-- EXERCISE DESCRIPTION --
Please repeat the listing exactly, starting at its first line and stopping after the line that contains "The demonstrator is".

-- TASK INPUTS --
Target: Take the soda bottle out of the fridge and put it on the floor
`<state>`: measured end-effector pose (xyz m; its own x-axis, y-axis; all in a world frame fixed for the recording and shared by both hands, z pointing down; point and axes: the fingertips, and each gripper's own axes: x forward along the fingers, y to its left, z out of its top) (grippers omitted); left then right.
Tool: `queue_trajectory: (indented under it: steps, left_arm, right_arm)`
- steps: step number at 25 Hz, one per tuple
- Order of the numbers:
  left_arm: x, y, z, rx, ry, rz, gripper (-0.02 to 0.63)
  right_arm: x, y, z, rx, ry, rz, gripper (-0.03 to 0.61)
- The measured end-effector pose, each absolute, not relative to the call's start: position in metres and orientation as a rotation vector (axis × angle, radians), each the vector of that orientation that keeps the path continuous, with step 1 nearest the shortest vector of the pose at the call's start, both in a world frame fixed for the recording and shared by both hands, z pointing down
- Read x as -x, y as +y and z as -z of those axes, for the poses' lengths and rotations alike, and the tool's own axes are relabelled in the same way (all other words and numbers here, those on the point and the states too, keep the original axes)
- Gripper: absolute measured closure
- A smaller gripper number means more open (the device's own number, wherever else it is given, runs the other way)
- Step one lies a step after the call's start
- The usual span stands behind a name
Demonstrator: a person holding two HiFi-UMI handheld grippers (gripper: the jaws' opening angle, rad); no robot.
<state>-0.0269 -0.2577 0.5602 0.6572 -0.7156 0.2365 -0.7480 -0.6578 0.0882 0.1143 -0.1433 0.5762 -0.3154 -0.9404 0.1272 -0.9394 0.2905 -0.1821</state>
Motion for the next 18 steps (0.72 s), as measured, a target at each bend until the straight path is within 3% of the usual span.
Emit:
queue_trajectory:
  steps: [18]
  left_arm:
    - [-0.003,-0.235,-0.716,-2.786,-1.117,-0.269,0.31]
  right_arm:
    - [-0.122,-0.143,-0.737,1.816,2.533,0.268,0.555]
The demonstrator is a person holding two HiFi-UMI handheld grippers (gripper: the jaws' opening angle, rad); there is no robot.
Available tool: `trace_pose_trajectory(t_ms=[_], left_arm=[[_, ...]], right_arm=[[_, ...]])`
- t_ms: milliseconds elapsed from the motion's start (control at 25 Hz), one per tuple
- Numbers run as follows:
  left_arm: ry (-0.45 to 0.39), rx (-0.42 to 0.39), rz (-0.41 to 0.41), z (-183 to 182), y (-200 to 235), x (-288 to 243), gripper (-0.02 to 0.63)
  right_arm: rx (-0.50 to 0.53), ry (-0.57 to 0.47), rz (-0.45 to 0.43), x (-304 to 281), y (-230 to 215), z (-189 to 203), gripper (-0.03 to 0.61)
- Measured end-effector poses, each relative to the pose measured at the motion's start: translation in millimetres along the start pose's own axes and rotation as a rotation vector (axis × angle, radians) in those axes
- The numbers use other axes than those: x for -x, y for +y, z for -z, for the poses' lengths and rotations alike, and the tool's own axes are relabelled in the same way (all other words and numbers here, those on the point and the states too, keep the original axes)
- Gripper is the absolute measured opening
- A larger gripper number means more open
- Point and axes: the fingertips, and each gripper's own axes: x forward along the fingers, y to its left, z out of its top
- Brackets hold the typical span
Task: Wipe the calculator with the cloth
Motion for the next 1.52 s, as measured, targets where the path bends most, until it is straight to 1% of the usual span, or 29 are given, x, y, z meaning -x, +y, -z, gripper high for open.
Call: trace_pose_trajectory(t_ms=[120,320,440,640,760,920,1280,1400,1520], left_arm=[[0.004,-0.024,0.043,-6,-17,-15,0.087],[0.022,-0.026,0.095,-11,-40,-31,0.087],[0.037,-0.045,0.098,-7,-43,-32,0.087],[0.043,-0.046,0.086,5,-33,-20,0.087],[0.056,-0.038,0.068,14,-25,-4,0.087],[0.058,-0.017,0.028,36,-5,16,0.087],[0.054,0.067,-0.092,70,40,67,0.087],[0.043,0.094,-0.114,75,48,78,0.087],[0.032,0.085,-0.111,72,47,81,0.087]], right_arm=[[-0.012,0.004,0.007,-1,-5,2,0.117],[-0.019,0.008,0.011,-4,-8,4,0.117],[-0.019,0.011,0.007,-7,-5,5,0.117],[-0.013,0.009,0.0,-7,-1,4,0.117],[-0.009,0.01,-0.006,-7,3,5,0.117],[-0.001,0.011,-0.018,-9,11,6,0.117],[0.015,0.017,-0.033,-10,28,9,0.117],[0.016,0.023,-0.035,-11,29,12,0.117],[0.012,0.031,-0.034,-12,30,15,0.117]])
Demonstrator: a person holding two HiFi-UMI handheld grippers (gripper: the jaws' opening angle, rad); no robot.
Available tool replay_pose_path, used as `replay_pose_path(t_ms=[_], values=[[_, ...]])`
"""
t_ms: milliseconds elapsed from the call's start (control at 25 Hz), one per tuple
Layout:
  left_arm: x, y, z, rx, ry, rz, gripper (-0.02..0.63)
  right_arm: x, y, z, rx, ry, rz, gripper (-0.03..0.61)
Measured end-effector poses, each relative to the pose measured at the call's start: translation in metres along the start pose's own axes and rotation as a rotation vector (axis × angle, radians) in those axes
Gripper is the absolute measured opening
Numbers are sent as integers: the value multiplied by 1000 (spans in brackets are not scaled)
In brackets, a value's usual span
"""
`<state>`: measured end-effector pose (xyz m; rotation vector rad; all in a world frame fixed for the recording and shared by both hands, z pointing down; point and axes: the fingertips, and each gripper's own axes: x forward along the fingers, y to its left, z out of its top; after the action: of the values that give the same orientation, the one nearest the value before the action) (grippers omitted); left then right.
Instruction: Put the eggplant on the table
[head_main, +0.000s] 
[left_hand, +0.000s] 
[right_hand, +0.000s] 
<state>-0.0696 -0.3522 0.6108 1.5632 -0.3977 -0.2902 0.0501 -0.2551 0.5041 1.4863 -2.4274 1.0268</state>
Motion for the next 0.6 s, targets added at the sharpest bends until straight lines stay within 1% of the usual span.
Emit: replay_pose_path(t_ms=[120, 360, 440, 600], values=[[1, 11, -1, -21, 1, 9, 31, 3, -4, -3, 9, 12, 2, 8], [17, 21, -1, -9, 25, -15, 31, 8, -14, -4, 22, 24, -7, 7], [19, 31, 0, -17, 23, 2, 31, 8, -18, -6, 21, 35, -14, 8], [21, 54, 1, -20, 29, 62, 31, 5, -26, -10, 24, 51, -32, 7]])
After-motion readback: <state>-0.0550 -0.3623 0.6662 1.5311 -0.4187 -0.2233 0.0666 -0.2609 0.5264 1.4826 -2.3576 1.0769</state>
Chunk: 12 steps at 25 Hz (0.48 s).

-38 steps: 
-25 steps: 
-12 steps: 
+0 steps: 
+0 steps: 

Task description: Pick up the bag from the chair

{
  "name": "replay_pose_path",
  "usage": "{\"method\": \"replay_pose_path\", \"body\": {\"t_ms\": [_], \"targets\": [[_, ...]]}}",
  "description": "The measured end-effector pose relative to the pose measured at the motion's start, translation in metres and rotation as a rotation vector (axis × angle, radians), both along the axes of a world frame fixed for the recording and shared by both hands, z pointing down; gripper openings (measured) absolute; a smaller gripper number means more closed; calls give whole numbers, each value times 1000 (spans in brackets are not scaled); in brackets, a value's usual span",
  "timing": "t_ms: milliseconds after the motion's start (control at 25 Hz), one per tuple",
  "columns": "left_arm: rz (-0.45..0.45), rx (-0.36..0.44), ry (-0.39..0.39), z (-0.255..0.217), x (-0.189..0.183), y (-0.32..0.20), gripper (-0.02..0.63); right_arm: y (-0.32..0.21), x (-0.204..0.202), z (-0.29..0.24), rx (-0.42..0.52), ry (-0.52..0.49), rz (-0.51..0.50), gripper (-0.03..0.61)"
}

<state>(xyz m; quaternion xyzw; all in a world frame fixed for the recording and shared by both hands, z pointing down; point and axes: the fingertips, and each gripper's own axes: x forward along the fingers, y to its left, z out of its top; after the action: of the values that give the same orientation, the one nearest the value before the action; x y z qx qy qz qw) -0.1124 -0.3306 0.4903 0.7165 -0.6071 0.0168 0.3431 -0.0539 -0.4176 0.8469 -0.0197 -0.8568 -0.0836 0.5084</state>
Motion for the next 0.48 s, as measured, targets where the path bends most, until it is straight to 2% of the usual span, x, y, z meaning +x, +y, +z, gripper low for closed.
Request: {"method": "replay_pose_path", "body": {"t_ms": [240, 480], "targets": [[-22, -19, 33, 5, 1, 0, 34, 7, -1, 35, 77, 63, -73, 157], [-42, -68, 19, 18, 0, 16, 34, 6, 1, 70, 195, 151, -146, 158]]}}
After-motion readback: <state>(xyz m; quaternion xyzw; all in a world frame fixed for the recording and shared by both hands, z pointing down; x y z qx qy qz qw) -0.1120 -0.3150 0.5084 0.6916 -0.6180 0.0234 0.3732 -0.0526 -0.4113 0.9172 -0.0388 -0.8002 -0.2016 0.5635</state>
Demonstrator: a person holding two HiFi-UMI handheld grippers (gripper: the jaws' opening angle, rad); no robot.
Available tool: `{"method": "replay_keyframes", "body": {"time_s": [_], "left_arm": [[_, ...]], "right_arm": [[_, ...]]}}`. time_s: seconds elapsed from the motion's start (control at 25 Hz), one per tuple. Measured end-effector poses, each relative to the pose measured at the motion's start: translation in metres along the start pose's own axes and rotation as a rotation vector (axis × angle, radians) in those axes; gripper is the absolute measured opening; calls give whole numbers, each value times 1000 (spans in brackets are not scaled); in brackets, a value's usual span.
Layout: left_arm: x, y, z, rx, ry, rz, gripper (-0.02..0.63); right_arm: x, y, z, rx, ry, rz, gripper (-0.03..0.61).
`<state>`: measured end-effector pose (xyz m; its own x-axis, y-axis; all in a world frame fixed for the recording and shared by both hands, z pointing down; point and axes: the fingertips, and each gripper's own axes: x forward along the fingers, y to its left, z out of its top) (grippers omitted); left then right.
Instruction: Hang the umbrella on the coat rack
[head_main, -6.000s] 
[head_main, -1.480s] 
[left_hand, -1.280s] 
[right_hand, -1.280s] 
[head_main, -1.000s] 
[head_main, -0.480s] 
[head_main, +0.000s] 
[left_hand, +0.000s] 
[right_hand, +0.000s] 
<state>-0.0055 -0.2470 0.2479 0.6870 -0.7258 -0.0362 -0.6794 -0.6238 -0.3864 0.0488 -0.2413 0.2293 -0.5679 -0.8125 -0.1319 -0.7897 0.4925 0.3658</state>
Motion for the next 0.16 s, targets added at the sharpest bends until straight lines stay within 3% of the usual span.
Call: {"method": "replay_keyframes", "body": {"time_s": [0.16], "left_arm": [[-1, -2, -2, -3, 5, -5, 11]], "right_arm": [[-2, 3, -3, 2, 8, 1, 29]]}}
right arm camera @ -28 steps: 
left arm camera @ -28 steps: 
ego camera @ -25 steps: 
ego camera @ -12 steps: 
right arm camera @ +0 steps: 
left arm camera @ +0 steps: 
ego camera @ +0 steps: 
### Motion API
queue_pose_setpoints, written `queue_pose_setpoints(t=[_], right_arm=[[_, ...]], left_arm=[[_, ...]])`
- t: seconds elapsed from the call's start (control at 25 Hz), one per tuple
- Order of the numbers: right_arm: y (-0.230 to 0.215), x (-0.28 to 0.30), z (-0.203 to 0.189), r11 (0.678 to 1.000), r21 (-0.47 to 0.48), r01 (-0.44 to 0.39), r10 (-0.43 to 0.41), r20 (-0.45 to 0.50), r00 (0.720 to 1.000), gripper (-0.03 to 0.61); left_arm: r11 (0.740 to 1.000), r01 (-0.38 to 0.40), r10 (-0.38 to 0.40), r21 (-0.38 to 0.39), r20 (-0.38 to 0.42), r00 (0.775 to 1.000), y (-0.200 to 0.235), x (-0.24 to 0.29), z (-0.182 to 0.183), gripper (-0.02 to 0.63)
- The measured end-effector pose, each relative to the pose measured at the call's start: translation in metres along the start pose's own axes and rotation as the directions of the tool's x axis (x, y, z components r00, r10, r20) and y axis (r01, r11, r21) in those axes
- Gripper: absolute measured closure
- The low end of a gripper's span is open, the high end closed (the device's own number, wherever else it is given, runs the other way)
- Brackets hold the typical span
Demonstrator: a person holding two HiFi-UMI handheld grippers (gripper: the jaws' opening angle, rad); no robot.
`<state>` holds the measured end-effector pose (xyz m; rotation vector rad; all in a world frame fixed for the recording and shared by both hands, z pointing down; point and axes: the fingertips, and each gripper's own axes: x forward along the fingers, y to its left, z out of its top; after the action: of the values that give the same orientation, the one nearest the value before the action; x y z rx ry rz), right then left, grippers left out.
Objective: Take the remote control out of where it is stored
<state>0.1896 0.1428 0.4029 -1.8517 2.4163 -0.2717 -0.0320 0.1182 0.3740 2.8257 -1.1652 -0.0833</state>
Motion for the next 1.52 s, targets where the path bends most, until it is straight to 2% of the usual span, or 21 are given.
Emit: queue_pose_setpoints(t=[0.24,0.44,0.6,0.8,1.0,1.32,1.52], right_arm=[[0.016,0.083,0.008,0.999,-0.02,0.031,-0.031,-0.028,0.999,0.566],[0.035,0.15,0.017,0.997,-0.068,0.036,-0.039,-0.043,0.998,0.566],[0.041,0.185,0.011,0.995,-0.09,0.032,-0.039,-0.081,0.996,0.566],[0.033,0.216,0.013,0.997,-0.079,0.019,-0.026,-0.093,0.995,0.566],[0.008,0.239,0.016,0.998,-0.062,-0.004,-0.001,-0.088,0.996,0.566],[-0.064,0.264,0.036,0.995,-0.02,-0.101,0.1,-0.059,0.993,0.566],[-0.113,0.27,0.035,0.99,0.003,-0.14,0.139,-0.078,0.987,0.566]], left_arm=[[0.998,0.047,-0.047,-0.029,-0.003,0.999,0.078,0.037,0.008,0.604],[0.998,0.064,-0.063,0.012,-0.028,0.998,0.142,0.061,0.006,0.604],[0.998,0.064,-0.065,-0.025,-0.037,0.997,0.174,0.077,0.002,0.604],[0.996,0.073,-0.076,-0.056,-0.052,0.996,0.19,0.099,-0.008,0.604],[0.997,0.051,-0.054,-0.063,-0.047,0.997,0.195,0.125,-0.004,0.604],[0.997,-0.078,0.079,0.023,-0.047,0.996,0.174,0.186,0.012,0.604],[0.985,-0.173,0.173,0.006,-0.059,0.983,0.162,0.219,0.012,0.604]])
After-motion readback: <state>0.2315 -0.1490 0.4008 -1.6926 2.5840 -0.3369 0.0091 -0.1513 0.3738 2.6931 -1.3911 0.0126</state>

-- YOUR SOLUTION --
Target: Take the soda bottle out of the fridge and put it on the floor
`<state>`: measured end-effector pose (xyz m; its own x-axis, y-axis; all in a world frame fixed for the recording and shared by both hands, z pointing down; point and axes: the fingertips, and each gripper's own axes: x forward along the fingers, y to its left, z out of its top) (grippers omitted); left then right.
Tool: `queue_trajectory: (indented under it: steps, left_arm, right_arm)`
- steps: step number at 25 Hz, one per tuple
- Order of the numbers:
  left_arm: x, y, z, rx, ry, rz, gripper (-0.02 to 0.63)
  right_arm: x, y, z, rx, ry, rz, gripper (-0.03 to 0.61)
- The measured end-effector pose, each absolute, not relative to the call's start: position in metres and orientation as a rotation vector (axis × angle, radians), each the vector of that orientation that keeps the path continuous, with step 1 nearest the shortest vector of the pose at the call's start, both in a world frame fixed for the recording and shared by both hands, z pointing down
- Read x as -x, y as +y and z as -z of those axes, for the poses' lengths and rotations alike, and the tool's own axes are relabelled in the same way (all other words and numbers here, those on the point and the states too, keep the original axes)
- Gripper: absolute measured closure
- A smaller gripper number means more open (the device's own number, wherever else it is given, runs the other way)
- Step one lies a step after the call's start
- The usual span stands behind a name
Demonstrator: a person holding two HiFi-UMI handheld grippers (gripper: the jaws' opening angle, rad); no robot.
<state>-0.0269 -0.2577 0.5602 0.6572 -0.7156 0.2365 -0.7480 -0.6578 0.0882 0.1143 -0.1433 0.5762 -0.3154 -0.9404 0.1272 -0.9394 0.2905 -0.1821</state>
Motion for the next 18 steps (0.72 s), as measured, a target at each bend until the straight path is within 3% of the usual span.
Emit:
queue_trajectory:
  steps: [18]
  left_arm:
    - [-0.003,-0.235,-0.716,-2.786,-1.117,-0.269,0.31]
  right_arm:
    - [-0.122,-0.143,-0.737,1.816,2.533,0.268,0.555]
The demonstrator is a person holding two HiFi-UMI handheld grippers (gripper: the jaws' opening angle, rad); there is no robot.

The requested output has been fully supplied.